■ WORK ORDER ■
Transcribe every record exactly, omitting none.

Dataset records
╭──

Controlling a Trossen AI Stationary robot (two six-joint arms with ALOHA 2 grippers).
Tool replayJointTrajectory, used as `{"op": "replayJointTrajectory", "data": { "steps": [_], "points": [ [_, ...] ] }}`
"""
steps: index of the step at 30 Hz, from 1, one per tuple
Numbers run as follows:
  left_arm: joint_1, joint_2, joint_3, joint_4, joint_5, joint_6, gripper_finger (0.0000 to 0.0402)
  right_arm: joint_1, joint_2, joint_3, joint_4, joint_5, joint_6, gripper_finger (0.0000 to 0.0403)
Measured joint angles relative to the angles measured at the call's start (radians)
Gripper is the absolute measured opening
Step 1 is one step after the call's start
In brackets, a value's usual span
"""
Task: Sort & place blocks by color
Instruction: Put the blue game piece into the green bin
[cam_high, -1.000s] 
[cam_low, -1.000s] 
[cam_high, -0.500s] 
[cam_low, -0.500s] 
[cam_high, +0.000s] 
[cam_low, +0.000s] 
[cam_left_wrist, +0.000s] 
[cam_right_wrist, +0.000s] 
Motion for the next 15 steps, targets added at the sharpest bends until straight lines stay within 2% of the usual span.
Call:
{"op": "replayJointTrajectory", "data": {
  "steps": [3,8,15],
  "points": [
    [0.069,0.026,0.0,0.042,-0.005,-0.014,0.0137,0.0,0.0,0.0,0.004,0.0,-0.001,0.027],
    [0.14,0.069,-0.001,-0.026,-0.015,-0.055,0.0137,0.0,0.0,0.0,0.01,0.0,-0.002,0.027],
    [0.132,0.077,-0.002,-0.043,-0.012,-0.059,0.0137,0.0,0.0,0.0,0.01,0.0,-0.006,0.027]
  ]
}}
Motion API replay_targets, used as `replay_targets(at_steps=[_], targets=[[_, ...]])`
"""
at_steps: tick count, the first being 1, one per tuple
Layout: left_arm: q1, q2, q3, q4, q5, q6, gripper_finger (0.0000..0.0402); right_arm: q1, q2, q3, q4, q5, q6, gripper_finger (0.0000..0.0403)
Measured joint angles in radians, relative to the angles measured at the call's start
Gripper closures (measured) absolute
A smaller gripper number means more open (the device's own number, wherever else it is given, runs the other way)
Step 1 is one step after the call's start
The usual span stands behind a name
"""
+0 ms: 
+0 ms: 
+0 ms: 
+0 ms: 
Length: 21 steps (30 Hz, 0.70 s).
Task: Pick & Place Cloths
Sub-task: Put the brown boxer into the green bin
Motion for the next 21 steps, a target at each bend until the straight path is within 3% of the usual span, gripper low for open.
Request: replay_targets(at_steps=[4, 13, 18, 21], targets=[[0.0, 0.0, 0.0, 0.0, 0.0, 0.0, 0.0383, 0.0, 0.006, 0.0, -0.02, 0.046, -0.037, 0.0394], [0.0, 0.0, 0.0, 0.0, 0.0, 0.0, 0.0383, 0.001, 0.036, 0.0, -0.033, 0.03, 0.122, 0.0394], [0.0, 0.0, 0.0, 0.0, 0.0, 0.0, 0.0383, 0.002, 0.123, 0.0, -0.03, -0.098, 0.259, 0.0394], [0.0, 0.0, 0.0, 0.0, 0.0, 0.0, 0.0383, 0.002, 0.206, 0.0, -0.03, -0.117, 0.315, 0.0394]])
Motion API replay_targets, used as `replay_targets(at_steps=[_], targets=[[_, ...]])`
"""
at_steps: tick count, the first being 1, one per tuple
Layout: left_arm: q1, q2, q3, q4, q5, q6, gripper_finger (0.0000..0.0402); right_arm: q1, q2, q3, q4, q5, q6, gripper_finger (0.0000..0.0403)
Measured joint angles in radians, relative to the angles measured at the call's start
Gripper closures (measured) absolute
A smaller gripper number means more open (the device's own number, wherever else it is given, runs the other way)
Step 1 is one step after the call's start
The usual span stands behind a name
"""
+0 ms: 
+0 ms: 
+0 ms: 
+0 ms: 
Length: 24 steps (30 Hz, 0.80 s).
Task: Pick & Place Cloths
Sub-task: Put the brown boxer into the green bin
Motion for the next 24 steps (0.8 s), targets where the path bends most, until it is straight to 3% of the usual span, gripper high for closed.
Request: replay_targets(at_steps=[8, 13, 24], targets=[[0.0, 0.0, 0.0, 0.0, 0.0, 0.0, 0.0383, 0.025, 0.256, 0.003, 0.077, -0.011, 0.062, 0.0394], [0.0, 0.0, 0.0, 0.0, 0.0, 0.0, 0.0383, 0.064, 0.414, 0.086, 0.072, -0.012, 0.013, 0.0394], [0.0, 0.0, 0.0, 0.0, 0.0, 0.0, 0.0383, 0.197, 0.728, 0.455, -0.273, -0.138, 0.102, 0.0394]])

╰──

■ TASK RESULT ■
Controlling a Trossen AI Stationary robot (two six-joint arms with ALOHA 2 grippers).
Tool replayJointTrajectory, used as `{"op": "replayJointTrajectory", "data": { "steps": [_], "points": [ [_, ...] ] }}`
"""
steps: index of the step at 30 Hz, from 1, one per tuple
Numbers run as follows:
  left_arm: joint_1, joint_2, joint_3, joint_4, joint_5, joint_6, gripper_finger (0.0000 to 0.0402)
  right_arm: joint_1, joint_2, joint_3, joint_4, joint_5, joint_6, gripper_finger (0.0000 to 0.0403)
Measured joint angles relative to the angles measured at the call's start (radians)
Gripper is the absolute measured opening
Step 1 is one step after the call's start
In brackets, a value's usual span
"""
Task: Sort & place blocks by color
Instruction: Put the blue game piece into the green bin
[cam_high, -1.000s] 
[cam_low, -1.000s] 
[cam_high, -0.500s] 
[cam_low, -0.500s] 
[cam_high, +0.000s] 
[cam_low, +0.000s] 
[cam_left_wrist, +0.000s] 
[cam_right_wrist, +0.000s] 
Motion for the next 15 steps, targets added at the sharpest bends until straight lines stay within 2% of the usual span.
Call:
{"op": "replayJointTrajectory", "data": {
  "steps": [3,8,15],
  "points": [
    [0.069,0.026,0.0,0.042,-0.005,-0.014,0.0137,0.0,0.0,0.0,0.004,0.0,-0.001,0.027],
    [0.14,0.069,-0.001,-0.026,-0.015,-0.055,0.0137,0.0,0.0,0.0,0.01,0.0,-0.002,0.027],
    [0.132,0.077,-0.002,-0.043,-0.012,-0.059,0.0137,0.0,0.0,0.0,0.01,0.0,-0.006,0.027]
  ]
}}
Motion API replay_targets, used as `replay_targets(at_steps=[_], targets=[[_, ...]])`
"""
at_steps: tick count, the first being 1, one per tuple
Layout: left_arm: q1, q2, q3, q4, q5, q6, gripper_finger (0.0000..0.0402); right_arm: q1, q2, q3, q4, q5, q6, gripper_finger (0.0000..0.0403)
Measured joint angles in radians, relative to the angles measured at the call's start
Gripper closures (measured) absolute
A smaller gripper number means more open (the device's own number, wherever else it is given, runs the other way)
Step 1 is one step after the call's start
The usual span stands behind a name
"""
+0 ms: 
+0 ms: 
+0 ms: 
+0 ms: 
Length: 21 steps (30 Hz, 0.70 s).
Task: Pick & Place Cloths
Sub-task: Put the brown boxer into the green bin
Motion for the next 21 steps, a target at each bend until the straight path is within 3% of the usual span, gripper low for open.
Request: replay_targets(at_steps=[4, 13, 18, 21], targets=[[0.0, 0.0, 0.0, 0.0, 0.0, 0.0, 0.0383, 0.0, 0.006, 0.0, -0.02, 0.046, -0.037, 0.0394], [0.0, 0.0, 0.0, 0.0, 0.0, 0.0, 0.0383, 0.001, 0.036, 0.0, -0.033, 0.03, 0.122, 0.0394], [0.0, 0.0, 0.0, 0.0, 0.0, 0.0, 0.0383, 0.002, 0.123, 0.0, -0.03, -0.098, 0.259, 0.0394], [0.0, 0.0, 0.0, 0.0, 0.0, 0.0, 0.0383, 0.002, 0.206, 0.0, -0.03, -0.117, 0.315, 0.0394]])
Motion API replay_targets, used as `replay_targets(at_steps=[_], targets=[[_, ...]])`
"""
at_steps: tick count, the first being 1, one per tuple
Layout: left_arm: q1, q2, q3, q4, q5, q6, gripper_finger (0.0000..0.0402); right_arm: q1, q2, q3, q4, q5, q6, gripper_finger (0.0000..0.0403)
Measured joint angles in radians, relative to the angles measured at the call's start
Gripper closures (measured) absolute
A smaller gripper number means more open (the device's own number, wherever else it is given, runs the other way)
Step 1 is one step after the call's start
The usual span stands behind a name
"""
+0 ms: 
+0 ms: 
+0 ms: 
+0 ms: 
Length: 24 steps (30 Hz, 0.80 s).
Task: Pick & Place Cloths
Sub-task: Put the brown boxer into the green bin
Motion for the next 24 steps (0.8 s), targets where the path bends most, until it is straight to 3% of the usual span, gripper high for closed.
Request: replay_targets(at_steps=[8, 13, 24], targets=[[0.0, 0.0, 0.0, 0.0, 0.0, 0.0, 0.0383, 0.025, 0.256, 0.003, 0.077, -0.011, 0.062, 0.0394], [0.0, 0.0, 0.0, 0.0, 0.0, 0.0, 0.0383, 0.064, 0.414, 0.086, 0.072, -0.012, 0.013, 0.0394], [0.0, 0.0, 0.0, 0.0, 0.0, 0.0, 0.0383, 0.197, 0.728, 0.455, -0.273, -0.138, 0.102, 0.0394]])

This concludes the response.